*What you have to do:* All lines from the one with "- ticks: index" through the last are to be given again exactly as they stand in the data below, and only those.

*Source material:*
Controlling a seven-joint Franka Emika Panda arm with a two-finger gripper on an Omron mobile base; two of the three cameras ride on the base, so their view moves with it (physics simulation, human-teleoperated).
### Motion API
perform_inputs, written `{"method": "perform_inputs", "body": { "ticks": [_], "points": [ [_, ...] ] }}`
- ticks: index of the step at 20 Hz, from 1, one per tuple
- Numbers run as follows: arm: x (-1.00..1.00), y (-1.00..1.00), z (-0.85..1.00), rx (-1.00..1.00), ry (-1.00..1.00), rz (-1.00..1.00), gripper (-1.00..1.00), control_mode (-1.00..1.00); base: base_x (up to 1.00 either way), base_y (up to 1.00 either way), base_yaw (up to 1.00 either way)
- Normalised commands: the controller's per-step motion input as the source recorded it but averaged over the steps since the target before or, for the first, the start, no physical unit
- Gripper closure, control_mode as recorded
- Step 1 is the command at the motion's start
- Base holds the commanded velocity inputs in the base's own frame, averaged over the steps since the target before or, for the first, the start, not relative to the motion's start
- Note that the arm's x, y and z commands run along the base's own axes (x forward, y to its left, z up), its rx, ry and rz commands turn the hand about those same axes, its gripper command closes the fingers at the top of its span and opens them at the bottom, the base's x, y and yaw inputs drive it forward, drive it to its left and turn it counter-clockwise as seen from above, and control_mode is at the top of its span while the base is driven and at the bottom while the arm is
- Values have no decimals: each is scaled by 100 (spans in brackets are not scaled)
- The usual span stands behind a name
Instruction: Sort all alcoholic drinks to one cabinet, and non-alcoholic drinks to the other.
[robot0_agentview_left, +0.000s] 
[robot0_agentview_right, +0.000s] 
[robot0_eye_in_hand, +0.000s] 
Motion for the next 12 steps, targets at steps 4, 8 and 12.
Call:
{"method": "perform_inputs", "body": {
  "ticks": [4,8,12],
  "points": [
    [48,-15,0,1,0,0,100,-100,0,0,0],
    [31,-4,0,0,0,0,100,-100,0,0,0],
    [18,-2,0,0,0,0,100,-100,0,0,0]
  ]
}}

*Solution for this problem:*
- ticks: index of the step at 20 Hz, from 1, one per tuple
- Numbers run as follows: arm: x (-1.00..1.00), y (-1.00..1.00), z (-0.85..1.00), rx (-1.00..1.00), ry (-1.00..1.00), rz (-1.00..1.00), gripper (-1.00..1.00), control_mode (-1.00..1.00); base: base_x (up to 1.00 either way), base_y (up to 1.00 either way), base_yaw (up to 1.00 either way)
- Normalised commands: the controller's per-step motion input as the source recorded it but averaged over the steps since the target before or, for the first, the start, no physical unit
- Gripper closure, control_mode as recorded
- Step 1 is the command at the motion's start
- Base holds the commanded velocity inputs in the base's own frame, averaged over the steps since the target before or, for the first, the start, not relative to the motion's start
- Note that the arm's x, y and z commands run along the base's own axes (x forward, y to its left, z up), its rx, ry and rz commands turn the hand about those same axes, its gripper command closes the fingers at the top of its span and opens them at the bottom, the base's x, y and yaw inputs drive it forward, drive it to its left and turn it counter-clockwise as seen from above, and control_mode is at the top of its span while the base is driven and at the bottom while the arm is
- Values have no decimals: each is scaled by 100 (spans in brackets are not scaled)
- The usual span stands behind a name
Instruction: Sort all alcoholic drinks to one cabinet, and non-alcoholic drinks to the other.
[robot0_agentview_left, +0.000s] 
[robot0_agentview_right, +0.000s] 
[robot0_eye_in_hand, +0.000s] 
Motion for the next 12 steps, targets at steps 4, 8 and 12.
Call:
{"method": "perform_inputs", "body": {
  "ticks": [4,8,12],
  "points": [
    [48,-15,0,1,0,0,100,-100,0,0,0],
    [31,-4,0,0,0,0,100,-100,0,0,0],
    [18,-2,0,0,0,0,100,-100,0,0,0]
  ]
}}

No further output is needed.